# YOUR ASSIGNMENT
The lines from the start of the records below through the line containing "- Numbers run" are to be copied exactly, both ends included, with nothing added.

# EXCERPTED RECORDS

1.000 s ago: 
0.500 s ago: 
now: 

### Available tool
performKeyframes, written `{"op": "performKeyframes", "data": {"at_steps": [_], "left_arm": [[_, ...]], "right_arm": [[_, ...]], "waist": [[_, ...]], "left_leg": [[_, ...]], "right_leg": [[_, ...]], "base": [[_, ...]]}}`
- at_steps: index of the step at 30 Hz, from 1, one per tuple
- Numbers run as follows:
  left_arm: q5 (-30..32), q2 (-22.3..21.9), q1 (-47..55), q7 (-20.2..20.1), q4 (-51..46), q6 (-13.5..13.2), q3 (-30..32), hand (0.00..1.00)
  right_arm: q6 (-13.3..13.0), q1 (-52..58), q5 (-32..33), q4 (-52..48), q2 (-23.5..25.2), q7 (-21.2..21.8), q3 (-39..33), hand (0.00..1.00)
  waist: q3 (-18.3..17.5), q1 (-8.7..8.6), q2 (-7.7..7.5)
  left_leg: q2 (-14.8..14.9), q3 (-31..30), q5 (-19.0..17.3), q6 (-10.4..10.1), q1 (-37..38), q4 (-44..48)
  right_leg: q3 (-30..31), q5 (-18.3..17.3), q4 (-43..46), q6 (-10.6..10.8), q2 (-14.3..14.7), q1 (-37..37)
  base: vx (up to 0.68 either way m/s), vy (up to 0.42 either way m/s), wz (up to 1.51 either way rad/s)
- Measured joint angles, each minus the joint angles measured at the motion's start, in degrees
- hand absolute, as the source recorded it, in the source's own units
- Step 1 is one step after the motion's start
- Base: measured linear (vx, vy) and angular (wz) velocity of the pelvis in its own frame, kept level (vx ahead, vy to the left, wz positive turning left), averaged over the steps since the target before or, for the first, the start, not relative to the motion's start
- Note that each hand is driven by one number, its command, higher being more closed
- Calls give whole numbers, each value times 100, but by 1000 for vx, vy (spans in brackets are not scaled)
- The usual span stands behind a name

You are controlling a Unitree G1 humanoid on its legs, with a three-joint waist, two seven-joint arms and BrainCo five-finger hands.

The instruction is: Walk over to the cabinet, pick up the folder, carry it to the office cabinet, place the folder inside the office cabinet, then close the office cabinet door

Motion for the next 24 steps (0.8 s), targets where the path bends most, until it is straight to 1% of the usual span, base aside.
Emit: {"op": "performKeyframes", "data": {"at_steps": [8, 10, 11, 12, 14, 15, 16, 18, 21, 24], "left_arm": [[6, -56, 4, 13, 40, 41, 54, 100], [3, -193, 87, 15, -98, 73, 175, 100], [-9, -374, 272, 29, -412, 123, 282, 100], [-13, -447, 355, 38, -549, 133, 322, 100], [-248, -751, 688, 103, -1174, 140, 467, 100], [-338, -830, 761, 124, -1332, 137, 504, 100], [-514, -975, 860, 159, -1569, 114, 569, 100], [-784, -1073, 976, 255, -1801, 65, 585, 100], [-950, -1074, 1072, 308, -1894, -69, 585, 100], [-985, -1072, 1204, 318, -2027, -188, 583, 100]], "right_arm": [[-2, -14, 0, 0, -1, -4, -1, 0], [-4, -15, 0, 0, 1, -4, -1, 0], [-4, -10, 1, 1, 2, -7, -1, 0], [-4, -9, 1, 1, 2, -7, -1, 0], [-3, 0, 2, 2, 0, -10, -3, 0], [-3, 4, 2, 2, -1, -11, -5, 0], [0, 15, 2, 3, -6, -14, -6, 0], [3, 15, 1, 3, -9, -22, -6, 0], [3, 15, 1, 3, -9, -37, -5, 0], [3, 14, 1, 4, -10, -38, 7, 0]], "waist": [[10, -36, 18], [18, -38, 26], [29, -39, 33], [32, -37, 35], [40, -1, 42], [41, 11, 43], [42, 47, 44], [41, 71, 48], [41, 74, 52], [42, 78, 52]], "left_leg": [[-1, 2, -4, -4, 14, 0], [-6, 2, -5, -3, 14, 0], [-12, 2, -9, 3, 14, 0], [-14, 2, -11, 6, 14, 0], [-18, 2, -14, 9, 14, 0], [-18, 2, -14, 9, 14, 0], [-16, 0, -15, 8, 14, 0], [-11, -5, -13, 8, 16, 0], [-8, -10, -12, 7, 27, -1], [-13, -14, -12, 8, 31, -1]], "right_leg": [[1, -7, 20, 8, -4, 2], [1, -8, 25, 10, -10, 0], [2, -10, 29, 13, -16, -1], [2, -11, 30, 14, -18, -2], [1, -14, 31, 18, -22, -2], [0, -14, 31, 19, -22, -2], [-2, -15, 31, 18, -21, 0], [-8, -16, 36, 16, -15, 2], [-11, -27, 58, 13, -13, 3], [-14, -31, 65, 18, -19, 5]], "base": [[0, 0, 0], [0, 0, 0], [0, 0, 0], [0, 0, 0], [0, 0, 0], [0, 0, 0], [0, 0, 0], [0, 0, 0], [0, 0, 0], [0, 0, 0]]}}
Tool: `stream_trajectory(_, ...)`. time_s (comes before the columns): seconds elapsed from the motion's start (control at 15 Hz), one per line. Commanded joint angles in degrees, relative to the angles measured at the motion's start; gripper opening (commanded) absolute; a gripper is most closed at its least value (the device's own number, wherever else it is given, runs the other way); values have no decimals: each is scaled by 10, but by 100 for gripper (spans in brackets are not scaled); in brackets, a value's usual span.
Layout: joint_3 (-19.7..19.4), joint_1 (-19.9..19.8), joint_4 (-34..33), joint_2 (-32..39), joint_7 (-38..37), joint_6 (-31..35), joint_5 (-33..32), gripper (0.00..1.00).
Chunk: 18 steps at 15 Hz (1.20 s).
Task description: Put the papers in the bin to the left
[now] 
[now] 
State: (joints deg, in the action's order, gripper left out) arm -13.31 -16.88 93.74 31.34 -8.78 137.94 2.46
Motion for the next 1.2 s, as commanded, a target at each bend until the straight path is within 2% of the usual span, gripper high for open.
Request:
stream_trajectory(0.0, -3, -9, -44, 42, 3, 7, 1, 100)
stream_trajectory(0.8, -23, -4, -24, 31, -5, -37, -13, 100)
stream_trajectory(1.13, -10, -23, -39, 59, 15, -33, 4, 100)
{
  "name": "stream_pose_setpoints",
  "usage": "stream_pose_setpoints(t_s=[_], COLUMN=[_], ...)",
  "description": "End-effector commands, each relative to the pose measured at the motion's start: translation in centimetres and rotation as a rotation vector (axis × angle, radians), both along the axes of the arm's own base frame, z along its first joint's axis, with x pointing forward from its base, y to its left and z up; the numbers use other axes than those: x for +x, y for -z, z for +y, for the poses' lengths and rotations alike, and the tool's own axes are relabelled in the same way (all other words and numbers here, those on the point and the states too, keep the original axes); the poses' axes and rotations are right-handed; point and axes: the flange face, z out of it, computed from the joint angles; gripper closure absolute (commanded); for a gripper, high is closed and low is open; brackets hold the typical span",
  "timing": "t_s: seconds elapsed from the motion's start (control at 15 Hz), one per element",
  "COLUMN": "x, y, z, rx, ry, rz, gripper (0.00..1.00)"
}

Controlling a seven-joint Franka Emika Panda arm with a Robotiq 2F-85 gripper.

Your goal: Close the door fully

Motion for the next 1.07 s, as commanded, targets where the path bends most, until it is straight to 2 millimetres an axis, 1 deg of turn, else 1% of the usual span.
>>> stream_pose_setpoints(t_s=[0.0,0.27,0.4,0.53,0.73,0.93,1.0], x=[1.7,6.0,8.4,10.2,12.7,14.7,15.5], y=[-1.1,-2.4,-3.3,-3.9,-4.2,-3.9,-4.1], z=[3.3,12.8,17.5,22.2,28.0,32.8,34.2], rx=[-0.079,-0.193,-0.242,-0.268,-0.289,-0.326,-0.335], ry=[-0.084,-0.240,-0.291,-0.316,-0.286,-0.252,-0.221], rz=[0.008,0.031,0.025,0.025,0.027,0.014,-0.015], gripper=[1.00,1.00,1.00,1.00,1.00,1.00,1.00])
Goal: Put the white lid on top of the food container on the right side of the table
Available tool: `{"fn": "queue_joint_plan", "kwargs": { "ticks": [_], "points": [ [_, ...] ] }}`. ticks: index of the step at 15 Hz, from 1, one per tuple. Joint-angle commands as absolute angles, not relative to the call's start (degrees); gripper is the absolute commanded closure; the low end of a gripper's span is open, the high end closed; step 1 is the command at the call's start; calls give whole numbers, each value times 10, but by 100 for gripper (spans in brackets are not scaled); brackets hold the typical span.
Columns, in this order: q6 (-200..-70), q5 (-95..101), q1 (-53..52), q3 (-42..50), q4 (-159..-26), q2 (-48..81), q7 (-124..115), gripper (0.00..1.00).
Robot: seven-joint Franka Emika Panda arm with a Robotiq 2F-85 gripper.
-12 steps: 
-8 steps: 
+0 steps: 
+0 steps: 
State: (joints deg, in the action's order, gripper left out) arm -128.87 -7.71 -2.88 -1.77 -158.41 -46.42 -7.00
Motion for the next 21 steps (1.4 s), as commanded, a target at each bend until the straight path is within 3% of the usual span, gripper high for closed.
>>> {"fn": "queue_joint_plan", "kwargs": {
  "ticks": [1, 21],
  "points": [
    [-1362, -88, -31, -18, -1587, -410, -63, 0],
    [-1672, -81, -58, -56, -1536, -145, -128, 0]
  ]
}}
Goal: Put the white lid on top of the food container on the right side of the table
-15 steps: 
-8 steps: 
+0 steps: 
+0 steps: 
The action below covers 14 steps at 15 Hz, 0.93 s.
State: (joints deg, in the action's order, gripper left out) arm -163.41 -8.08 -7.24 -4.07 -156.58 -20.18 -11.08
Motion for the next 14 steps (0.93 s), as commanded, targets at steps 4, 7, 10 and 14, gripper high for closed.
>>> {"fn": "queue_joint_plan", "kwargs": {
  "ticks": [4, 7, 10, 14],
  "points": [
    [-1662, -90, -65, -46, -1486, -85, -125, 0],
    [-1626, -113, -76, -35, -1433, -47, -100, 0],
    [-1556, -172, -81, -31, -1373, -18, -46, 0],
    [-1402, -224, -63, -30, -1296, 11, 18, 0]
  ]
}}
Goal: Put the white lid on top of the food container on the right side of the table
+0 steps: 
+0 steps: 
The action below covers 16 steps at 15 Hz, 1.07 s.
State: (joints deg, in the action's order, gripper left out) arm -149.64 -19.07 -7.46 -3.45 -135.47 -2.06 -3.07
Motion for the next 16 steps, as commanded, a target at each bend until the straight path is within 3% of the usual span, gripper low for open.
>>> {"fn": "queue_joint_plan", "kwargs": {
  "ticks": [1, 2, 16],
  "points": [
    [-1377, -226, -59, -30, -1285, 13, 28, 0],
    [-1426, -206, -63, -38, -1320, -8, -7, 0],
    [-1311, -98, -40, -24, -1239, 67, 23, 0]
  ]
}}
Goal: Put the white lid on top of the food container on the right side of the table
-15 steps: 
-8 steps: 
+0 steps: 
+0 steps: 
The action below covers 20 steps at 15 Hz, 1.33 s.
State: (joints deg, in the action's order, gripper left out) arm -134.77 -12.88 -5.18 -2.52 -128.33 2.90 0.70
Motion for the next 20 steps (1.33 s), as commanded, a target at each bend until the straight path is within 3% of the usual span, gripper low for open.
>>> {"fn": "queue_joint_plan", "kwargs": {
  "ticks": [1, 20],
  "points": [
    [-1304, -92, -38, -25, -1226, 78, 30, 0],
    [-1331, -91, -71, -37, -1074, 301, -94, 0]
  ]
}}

# RESULT OF THIS TASK
1.000 s ago: 
0.500 s ago: 
now: 

### Available tool
performKeyframes, written `{"op": "performKeyframes", "data": {"at_steps": [_], "left_arm": [[_, ...]], "right_arm": [[_, ...]], "waist": [[_, ...]], "left_leg": [[_, ...]], "right_leg": [[_, ...]], "base": [[_, ...]]}}`
- at_steps: index of the step at 30 Hz, from 1, one per tuple
- Numbers run as follows:

The exercise asks for nothing more.